This month, on the heels of its policy paper on our cyborg future, Brookings Institution has put forth a new publication on robotics—and this time, it’s explaining why we need a new federal commission to deal with them.
The idea for a federal robotics commission came out of workshop of a paper that author Ryan Calo (who will, in the interest of full disclosure, be a participant in a Future Tense event this October) was presenting at Fordham Law School. Following the discussion, Calo decided to treat the idea of a new commission to deal with robotics and its importance as a standalone subject.
In a phone interview, Calo explained that he envisions a bipartisan, independent, and, at least initially, small agency, with two commissioners from each party, structured much like the Federal Trade Commission. The commission, he specifies in the report, would be composed primarily of "a handful of engineers and others with backgrounds in mechanical and electrical engineering, computer science, and human-computer interaction, right alongside experts in law and policy."
Calo’s commission would not be a pre-emptive, regulatory one. Rather, it would act in an advisory capacity, writing reports and serving as a resource for states with questions on, for example, how to regulate driverless cars. (There is already reason to believe that they will, in the not too distant future, need someone to whom to turn: As Calo notes in the paper’s introduction, the Department of Transportation has already had to turn to NASA to deal with a case of inexplicably accelerating Toyotas.)
But the case for a commission isn’t only in what could happen were we to create one—it’s also what will happen if we fail to do so. Calo worries that, without such a commission, and without thinking about robotics consistently and centrally, “People will strike the wrong balance between innovation and safety,” meaning that we won’t allow robotic advancements to be made out of fear. Alternatively, we might allow them to happen, but they’ll come with missteps, poorly thought-out rules, and lack of regulations.
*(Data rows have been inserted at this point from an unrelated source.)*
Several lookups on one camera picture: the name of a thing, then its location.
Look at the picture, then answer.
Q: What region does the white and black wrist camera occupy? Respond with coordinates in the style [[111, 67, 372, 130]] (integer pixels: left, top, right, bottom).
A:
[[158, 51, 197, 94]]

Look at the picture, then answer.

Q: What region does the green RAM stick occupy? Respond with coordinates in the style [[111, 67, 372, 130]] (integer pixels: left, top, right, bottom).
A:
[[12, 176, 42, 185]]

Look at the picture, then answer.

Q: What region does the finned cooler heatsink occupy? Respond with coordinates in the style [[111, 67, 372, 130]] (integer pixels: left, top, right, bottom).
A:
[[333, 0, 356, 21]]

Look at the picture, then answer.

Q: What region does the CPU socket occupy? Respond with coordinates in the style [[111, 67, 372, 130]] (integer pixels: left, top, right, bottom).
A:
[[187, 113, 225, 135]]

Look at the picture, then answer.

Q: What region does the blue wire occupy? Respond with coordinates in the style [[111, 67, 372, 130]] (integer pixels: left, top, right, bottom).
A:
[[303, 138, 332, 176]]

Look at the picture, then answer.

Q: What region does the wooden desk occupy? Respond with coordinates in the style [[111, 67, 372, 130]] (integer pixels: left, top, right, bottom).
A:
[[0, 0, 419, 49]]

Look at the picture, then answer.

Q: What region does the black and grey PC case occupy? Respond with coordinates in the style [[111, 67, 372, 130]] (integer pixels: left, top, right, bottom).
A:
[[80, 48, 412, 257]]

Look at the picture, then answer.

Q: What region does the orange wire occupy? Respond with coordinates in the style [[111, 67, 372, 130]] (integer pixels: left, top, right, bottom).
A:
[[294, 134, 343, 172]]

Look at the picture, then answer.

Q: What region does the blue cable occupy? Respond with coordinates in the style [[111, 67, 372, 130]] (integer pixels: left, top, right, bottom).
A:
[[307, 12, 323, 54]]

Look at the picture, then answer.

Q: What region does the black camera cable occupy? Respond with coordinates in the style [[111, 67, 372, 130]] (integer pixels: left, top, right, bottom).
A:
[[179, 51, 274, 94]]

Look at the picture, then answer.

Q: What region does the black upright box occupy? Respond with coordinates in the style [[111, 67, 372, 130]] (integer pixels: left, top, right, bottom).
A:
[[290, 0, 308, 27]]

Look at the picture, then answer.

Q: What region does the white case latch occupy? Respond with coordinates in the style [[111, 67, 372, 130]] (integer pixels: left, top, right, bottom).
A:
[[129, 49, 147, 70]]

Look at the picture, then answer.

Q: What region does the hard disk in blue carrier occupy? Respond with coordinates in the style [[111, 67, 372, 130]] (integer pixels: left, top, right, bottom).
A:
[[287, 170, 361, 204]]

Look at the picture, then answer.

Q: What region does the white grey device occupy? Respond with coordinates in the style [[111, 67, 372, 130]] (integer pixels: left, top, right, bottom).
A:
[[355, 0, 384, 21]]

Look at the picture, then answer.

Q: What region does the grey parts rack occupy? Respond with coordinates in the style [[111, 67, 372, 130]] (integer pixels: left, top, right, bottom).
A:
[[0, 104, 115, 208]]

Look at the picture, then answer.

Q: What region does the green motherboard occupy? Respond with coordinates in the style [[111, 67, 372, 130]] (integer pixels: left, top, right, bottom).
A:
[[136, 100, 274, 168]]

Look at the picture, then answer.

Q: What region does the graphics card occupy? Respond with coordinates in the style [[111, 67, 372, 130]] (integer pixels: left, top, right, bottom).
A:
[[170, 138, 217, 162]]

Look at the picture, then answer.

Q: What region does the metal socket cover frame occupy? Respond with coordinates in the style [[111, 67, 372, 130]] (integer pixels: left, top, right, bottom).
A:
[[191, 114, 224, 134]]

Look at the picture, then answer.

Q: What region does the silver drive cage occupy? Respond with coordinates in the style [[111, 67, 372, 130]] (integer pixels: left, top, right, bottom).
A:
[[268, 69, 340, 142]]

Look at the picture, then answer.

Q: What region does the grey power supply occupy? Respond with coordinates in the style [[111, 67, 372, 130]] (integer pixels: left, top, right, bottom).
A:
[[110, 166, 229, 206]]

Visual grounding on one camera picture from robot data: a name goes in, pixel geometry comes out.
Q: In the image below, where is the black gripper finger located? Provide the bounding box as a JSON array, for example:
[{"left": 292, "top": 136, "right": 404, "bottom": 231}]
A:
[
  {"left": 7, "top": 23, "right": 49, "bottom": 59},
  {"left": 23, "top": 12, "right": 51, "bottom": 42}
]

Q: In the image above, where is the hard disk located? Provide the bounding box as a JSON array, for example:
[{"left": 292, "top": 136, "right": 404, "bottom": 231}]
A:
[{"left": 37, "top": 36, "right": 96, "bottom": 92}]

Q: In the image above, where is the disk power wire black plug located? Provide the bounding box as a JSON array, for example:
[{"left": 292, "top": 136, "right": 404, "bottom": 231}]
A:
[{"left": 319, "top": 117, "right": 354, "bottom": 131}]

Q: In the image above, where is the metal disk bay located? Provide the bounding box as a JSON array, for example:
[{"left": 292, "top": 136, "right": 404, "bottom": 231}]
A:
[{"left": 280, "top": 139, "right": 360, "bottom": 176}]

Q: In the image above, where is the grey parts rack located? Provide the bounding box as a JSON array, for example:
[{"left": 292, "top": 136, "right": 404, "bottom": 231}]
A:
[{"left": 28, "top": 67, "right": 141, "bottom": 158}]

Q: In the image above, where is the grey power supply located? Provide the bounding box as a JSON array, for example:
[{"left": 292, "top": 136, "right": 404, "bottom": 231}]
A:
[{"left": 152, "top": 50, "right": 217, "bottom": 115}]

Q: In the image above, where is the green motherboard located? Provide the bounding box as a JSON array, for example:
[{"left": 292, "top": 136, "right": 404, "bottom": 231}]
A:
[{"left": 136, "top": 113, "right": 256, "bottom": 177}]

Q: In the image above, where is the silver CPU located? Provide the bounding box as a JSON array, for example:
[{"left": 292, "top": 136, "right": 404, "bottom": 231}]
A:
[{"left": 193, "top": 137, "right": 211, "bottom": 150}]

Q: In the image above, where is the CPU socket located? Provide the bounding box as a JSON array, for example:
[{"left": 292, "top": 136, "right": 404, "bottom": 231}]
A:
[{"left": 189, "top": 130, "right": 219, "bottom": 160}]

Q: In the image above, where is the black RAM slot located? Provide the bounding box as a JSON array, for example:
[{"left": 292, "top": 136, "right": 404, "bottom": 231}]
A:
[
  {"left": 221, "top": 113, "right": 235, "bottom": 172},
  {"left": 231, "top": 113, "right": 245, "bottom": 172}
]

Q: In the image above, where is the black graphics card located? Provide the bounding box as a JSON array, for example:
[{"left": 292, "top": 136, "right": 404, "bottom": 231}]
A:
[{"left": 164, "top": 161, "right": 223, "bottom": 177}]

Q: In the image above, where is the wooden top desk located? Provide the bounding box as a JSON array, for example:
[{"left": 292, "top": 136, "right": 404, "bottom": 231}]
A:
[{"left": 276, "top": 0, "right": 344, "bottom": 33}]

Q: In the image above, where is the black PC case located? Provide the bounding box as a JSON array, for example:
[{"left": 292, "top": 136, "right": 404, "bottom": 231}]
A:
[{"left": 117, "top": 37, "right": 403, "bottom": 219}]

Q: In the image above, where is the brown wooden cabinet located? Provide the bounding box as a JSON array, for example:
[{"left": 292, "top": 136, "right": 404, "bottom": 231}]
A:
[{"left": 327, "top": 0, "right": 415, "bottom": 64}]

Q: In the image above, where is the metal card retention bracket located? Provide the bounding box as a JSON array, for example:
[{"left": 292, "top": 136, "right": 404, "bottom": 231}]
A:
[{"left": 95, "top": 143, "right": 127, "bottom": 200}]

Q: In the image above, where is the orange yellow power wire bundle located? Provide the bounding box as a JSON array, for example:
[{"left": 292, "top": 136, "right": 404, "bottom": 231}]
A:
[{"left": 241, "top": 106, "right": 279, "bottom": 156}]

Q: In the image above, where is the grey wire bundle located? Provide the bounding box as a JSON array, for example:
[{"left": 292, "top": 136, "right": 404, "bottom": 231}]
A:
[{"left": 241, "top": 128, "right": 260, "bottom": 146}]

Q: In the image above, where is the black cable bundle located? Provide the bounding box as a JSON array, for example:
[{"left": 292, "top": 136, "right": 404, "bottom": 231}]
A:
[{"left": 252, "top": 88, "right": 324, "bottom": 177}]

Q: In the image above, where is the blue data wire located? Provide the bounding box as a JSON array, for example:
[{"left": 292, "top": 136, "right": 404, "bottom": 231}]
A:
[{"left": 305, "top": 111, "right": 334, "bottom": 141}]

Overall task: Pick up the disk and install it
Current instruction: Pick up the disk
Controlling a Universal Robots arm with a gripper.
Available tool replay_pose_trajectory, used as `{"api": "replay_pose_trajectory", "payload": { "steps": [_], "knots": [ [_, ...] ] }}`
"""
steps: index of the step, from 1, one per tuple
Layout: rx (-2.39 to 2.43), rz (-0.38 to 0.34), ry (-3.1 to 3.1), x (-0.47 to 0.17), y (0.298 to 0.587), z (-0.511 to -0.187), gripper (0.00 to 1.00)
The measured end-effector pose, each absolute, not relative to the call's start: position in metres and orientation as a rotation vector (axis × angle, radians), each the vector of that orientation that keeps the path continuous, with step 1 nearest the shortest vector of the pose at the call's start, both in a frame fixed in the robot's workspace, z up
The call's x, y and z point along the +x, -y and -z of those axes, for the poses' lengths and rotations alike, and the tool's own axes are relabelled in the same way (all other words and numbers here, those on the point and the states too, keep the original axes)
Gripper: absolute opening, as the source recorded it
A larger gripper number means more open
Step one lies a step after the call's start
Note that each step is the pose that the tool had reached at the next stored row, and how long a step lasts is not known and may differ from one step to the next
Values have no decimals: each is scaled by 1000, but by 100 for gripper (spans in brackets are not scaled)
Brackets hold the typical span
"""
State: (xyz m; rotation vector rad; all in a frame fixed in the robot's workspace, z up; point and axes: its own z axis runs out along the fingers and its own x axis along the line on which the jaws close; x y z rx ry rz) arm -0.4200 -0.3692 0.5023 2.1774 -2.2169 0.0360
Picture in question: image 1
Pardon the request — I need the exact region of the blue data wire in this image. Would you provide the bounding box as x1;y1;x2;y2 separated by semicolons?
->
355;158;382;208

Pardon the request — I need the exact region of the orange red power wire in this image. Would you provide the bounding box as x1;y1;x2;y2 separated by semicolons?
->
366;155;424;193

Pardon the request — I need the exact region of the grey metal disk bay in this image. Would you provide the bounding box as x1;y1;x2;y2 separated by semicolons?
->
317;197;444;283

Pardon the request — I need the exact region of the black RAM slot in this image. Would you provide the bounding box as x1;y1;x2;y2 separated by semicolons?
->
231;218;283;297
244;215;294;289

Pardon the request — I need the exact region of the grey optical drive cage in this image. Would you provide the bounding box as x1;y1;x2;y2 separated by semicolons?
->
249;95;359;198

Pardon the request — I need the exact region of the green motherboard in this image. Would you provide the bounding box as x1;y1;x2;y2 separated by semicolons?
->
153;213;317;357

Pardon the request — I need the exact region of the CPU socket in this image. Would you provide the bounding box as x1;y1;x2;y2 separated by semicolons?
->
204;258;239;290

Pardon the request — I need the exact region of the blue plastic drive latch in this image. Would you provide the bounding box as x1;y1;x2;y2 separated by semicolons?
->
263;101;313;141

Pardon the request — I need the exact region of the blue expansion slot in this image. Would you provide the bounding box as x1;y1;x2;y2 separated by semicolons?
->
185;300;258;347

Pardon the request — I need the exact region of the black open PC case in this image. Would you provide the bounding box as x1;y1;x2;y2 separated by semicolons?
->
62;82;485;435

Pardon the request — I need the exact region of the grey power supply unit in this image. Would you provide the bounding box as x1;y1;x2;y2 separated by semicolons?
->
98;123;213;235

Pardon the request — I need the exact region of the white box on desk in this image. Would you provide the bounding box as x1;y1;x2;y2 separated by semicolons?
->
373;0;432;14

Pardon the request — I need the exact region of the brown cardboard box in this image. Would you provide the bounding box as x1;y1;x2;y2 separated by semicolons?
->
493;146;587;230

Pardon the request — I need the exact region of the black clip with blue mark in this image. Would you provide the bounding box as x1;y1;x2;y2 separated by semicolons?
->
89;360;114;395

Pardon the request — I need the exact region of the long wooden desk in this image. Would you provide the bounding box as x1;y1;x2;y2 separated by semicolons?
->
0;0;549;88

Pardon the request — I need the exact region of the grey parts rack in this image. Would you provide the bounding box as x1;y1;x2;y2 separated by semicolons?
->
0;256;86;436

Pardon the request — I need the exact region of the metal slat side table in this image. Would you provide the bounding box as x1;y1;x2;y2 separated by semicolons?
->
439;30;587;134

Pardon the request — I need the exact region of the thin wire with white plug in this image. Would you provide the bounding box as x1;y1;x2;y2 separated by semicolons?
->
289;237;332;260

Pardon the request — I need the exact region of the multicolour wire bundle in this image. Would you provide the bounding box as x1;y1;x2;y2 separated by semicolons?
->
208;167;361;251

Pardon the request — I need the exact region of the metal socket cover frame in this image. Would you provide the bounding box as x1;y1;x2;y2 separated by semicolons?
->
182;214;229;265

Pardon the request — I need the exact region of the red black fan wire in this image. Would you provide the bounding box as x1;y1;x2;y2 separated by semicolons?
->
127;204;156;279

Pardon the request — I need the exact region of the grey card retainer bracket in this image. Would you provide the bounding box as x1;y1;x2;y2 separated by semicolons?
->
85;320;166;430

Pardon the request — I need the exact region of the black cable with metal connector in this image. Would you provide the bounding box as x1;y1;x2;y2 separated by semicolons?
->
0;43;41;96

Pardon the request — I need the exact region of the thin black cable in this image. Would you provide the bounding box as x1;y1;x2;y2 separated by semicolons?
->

What’s more, if we don’t establish such a commission, other countries will. In fact, they already are. Calo points to the central planning of Japan, and the consistent (albeit permissive) attitude toward drones in Australia and Canada, and the RoboLaw project developed by the EU (for which Calo was an advisor). Without dedicated and sustained policy attention paid specifically to robotics, robotics will go forward to the future—but with it, we have a better chance of leading them there.